§ What the task requires: Return only the lines running from the first line of the listing through the one with "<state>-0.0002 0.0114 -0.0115", unchanged.

Records supplied section start

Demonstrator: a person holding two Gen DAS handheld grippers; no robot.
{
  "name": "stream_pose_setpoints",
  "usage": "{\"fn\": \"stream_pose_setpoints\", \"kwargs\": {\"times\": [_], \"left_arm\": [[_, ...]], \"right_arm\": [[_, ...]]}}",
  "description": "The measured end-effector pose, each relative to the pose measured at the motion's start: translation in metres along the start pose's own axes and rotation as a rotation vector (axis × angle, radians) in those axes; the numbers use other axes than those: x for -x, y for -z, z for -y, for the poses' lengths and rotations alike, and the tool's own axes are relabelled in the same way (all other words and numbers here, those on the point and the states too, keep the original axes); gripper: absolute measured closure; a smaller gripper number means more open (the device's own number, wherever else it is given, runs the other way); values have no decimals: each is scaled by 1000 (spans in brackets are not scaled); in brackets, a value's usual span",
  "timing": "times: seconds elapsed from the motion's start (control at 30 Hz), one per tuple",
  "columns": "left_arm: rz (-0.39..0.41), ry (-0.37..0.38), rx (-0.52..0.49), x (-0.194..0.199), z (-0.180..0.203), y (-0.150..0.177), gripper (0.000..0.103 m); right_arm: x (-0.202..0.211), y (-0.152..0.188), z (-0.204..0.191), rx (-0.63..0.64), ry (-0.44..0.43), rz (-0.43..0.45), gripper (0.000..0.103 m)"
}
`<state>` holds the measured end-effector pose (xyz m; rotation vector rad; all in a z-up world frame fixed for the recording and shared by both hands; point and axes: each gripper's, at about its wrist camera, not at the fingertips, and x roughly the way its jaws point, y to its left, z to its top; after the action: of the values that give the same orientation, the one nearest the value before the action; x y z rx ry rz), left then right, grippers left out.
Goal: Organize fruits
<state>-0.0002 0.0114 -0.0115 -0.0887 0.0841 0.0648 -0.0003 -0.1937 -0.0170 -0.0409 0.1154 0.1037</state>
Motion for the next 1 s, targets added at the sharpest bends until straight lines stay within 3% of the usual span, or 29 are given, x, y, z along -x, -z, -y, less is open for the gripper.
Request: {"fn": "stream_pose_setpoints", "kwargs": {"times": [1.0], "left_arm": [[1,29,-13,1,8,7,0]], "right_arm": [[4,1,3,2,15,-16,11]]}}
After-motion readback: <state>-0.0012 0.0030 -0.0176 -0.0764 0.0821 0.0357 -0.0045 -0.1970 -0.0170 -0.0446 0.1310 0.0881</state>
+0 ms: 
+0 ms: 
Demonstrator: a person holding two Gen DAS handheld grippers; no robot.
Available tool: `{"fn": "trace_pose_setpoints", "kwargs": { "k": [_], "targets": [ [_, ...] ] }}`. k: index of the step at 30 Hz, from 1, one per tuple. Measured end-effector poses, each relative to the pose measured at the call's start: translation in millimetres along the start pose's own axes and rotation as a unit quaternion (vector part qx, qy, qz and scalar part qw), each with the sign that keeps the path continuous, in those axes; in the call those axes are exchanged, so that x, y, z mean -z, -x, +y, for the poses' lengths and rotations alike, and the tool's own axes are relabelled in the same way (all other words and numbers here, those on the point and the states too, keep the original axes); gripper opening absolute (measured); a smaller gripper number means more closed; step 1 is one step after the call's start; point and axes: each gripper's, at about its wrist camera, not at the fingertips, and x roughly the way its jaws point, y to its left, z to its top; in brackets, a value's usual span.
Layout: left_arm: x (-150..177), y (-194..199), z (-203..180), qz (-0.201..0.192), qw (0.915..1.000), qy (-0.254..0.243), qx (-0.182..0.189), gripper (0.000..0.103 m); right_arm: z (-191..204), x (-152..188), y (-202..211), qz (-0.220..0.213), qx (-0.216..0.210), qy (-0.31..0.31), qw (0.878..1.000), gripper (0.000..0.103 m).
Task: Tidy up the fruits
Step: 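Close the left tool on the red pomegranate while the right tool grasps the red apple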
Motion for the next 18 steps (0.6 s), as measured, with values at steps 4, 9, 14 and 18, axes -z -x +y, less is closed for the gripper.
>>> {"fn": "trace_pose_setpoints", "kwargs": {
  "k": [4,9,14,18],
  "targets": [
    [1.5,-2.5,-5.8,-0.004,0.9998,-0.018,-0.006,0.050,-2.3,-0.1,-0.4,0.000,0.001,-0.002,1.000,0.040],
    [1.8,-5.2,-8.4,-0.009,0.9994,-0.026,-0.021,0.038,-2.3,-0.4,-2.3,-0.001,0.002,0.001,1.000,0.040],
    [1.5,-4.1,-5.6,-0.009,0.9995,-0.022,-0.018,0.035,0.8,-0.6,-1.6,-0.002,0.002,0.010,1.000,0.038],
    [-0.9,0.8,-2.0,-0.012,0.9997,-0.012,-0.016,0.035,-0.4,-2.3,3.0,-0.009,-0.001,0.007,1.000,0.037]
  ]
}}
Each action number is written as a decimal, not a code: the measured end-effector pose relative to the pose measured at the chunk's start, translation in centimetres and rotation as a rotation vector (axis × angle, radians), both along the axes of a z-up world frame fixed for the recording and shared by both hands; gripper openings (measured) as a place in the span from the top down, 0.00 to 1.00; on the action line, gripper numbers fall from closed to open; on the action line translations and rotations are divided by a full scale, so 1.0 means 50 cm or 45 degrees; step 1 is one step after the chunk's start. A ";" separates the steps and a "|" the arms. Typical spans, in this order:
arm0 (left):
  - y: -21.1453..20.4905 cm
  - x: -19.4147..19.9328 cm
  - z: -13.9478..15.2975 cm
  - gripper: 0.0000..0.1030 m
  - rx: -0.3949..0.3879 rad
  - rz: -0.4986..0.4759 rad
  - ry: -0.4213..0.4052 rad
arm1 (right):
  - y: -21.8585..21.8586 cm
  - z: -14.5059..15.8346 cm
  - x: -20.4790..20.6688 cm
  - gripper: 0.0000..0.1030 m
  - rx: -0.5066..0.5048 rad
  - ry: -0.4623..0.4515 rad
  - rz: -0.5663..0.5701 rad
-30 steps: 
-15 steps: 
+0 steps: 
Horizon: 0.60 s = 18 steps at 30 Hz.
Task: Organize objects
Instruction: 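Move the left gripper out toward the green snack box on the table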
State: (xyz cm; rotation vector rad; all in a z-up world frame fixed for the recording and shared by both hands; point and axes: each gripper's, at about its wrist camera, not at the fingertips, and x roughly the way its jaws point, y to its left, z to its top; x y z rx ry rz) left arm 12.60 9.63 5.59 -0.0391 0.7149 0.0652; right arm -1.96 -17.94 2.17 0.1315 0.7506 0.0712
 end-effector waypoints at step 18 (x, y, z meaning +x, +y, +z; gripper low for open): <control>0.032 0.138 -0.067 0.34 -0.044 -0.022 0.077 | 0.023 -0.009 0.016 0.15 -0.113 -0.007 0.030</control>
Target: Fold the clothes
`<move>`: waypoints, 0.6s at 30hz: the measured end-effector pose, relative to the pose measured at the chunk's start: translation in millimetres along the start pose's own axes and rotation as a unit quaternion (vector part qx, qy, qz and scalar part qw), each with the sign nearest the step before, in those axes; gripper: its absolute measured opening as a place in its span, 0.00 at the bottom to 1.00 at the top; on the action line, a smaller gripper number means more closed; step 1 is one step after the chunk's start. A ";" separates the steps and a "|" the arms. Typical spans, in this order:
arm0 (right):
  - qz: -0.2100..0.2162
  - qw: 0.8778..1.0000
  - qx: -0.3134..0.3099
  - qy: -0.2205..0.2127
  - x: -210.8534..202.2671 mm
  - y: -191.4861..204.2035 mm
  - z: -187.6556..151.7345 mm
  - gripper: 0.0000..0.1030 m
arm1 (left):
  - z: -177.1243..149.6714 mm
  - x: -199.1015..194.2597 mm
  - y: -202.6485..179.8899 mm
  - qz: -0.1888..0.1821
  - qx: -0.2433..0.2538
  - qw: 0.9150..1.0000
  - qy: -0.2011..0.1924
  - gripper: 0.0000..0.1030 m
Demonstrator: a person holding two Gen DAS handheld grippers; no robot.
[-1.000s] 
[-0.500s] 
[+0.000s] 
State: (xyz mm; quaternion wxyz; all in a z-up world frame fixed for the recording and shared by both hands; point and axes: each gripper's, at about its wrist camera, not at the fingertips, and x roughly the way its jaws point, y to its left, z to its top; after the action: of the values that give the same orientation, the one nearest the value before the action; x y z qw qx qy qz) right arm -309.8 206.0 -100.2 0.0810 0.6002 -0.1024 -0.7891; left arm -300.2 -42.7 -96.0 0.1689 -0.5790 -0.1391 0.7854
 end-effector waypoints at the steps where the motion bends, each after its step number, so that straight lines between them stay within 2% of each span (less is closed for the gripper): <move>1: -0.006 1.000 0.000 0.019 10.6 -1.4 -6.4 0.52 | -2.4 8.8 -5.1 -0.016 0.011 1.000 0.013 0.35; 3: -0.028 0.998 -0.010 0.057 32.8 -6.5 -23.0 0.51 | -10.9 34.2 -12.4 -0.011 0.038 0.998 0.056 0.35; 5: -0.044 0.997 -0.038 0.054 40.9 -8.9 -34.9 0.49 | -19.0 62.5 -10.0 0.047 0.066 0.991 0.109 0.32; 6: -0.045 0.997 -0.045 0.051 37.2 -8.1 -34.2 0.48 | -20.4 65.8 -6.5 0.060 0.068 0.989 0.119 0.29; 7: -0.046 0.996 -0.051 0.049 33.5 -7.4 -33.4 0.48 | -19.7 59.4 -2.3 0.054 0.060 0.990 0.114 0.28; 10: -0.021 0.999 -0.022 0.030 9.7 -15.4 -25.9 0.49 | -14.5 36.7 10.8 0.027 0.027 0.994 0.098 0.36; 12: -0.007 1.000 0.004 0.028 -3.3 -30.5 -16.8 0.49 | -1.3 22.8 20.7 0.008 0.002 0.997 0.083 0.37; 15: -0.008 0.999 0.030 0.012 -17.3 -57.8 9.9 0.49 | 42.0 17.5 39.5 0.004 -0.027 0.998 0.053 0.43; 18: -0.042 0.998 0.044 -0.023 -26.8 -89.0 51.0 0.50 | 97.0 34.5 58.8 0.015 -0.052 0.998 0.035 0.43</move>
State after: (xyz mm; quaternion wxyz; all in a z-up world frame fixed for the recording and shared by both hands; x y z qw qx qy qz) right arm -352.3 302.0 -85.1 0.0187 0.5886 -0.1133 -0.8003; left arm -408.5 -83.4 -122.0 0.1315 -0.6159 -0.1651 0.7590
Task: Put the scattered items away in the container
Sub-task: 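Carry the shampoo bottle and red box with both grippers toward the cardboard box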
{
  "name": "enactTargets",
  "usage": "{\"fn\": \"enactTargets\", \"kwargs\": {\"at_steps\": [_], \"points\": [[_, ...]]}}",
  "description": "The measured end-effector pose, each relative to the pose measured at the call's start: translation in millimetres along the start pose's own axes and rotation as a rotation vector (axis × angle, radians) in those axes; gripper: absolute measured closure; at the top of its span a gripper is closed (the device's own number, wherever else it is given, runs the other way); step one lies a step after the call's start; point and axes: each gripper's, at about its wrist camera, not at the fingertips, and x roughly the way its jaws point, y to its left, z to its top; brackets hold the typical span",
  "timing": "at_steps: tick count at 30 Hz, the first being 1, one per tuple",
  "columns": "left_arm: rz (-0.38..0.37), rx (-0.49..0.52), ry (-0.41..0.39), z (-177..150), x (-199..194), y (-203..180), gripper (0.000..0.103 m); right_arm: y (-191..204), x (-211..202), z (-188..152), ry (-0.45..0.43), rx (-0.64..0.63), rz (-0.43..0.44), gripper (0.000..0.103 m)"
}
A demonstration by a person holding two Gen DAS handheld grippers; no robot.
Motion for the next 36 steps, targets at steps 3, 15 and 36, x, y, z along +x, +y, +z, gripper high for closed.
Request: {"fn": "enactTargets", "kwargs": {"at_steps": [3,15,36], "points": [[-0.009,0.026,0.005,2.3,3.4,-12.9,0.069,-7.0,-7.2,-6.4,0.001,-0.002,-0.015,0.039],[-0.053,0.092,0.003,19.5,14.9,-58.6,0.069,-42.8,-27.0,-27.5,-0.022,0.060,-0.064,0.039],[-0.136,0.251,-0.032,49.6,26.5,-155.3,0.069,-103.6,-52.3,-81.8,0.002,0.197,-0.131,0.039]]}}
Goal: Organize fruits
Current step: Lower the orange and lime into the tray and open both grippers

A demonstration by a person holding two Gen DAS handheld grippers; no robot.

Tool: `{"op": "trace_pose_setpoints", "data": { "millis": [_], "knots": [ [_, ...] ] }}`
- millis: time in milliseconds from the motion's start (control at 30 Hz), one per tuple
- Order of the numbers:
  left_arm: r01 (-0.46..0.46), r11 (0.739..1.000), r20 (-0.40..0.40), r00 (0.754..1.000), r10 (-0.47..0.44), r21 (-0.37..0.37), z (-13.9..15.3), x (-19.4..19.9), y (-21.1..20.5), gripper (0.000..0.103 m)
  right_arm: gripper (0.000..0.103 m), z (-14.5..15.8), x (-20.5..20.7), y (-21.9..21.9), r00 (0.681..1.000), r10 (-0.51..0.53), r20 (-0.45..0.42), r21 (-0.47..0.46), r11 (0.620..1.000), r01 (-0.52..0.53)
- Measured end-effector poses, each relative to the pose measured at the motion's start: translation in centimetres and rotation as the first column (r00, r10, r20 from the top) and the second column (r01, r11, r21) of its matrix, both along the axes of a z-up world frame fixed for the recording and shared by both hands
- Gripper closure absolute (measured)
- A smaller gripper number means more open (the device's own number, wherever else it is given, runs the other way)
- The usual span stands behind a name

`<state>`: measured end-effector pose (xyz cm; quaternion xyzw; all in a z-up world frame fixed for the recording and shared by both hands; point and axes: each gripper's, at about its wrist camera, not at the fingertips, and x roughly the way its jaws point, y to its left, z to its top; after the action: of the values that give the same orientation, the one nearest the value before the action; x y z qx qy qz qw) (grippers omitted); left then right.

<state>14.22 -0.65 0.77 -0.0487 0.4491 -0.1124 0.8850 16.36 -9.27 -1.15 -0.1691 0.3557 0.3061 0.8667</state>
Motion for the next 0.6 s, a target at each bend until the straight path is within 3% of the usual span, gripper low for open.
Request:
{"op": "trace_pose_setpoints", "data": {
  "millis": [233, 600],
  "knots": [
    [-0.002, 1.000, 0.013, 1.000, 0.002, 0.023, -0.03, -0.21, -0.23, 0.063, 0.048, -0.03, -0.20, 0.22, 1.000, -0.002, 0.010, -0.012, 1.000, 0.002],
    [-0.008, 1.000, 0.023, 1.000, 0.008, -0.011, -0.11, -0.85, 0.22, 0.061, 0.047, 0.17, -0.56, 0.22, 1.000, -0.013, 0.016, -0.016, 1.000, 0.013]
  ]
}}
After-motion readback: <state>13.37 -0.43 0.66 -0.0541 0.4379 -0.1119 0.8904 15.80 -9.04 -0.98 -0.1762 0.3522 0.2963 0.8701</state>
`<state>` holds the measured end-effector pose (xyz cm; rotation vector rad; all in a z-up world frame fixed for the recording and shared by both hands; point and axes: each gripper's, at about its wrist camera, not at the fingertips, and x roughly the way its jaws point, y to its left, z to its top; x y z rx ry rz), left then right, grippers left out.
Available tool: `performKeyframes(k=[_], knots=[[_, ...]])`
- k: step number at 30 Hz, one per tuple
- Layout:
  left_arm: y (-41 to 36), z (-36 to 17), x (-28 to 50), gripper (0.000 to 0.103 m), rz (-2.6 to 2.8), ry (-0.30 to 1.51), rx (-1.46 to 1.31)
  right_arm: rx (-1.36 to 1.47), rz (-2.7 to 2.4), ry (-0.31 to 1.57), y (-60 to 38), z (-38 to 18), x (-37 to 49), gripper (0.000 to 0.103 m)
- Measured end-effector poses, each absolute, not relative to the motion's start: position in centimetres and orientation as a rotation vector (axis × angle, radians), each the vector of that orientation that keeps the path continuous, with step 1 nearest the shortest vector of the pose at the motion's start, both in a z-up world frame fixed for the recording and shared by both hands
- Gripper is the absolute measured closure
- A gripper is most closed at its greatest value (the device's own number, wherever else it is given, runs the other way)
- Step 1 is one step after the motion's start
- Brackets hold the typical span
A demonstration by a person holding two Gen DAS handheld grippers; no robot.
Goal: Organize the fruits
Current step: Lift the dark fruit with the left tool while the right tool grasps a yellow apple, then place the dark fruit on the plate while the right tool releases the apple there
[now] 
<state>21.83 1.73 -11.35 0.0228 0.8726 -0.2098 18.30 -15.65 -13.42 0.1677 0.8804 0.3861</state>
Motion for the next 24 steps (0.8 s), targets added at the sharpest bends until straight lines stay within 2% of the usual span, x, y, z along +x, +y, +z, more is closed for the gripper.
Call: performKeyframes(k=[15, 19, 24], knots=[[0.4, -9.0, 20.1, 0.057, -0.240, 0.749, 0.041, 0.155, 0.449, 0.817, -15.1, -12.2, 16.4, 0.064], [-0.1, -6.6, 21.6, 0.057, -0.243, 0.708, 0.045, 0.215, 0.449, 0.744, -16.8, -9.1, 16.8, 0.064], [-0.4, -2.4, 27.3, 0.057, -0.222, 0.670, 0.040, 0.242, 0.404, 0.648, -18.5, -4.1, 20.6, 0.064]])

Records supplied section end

§ Exercise output:
Demonstrator: a person holding two Gen DAS handheld grippers; no robot.
{
  "name": "stream_pose_setpoints",
  "usage": "{\"fn\": \"stream_pose_setpoints\", \"kwargs\": {\"times\": [_], \"left_arm\": [[_, ...]], \"right_arm\": [[_, ...]]}}",
  "description": "The measured end-effector pose, each relative to the pose measured at the motion's start: translation in metres along the start pose's own axes and rotation as a rotation vector (axis × angle, radians) in those axes; the numbers use other axes than those: x for -x, y for -z, z for -y, for the poses' lengths and rotations alike, and the tool's own axes are relabelled in the same way (all other words and numbers here, those on the point and the states too, keep the original axes); gripper: absolute measured closure; a smaller gripper number means more open (the device's own number, wherever else it is given, runs the other way); values have no decimals: each is scaled by 1000 (spans in brackets are not scaled); in brackets, a value's usual span",
  "timing": "times: seconds elapsed from the motion's start (control at 30 Hz), one per tuple",
  "columns": "left_arm: rz (-0.39..0.41), ry (-0.37..0.38), rx (-0.52..0.49), x (-0.194..0.199), z (-0.180..0.203), y (-0.150..0.177), gripper (0.000..0.103 m); right_arm: x (-0.202..0.211), y (-0.152..0.188), z (-0.204..0.191), rx (-0.63..0.64), ry (-0.44..0.43), rz (-0.43..0.45), gripper (0.000..0.103 m)"
}
`<state>` holds the measured end-effector pose (xyz m; rotation vector rad; all in a z-up world frame fixed for the recording and shared by both hands; point and axes: each gripper's, at about its wrist camera, not at the fingertips, and x roughly the way its jaws point, y to its left, z to its top; after the action: of the values that give the same orientation, the one nearest the value before the action; x y z rx ry rz), left then right, grippers left out.
Goal: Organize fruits
<state>-0.0002 0.0114 -0.0115 -0.0887 0.0841 0.0648 -0.0003 -0.1937 -0.0170 -0.0409 0.1154 0.1037</state>

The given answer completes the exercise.